July 9th, 2018 at 12:08 PM ^

I wonder if there's any value in further breaking down the types of 30 yard passing plays, ie: plays where the ball traveled 30 yards in the air, versus clever RPS plays where slot ninjas and tight ends caught a quick 5 yard dump off on a crossing route and broke for big YAC. Both will be listed in the stat sheets the same, yet are completely different style plays and protection schemes. We've had plenty of both in different seasons under Harbaugh.

SMart WolveFan

July 11th, 2018 at 12:48 AM ^

Agree, especially when evaluating the QB. 

Efficiency on passes that "travel" 15 to 30 yards, specifically on obvious passing downs, is probably the best metric for QB skill;.

Plus the risk/reward factor of extending the field should be considered both in long TDs and in interceptions thrown on 50/50 balls. I always thought a shared point system for plays, especially TDs, might be a more interesting way to track a players impact.

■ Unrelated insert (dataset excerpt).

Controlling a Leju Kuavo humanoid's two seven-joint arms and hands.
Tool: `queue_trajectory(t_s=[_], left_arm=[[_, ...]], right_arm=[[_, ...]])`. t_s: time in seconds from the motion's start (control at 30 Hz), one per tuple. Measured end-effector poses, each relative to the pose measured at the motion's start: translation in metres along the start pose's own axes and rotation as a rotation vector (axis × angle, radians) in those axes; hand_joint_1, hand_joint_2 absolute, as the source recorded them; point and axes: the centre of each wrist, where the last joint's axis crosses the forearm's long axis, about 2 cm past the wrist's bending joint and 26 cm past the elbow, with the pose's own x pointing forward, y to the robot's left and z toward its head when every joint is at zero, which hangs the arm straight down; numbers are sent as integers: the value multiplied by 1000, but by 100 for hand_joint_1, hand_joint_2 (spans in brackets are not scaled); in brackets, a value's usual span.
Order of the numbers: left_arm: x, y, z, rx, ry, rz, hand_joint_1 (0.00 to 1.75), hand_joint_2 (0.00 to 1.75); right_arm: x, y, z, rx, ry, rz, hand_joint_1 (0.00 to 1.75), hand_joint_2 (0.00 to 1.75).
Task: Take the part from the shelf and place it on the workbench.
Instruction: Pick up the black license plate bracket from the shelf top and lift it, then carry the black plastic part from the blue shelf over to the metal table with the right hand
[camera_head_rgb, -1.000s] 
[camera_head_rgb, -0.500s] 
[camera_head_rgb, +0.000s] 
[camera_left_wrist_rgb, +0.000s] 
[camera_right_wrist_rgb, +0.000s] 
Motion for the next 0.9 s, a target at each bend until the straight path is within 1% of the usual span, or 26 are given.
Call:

For example, any TD play would be worth 6 points (1TD) and an individual player can get max 5 points because nobody but Barry could do it alone. So, on some plays it would be 

Oline 1 point, QB 2 points, RB 1 point, WR/TE 2 points

Others Oline 2, RB 4

some QB 5, WR 1

RB 3 WR 2, Oline 1 

WR 4, Oline 1, QB 1


Than you can reduce individual plays down based on their TD expectency.

An individual player would get a TD when he accumulated 6 points

So total TDs, either per game or season, would end in .0 to .5.

But Oline could also get credit for "TDs", I like that!

SMart WolveFan

July 10th, 2018 at 11:26 PM ^

One thing I've started to do some research on is what I call "2 down efficiency" or "the percentage of drives a team makes a first down on either 1st or 2nd down".

I suspect there are drive specific (obviously), game finishing and even season long cumulative advantages when a team limits the number of 3rd downs put on tape for later opponents to prep for.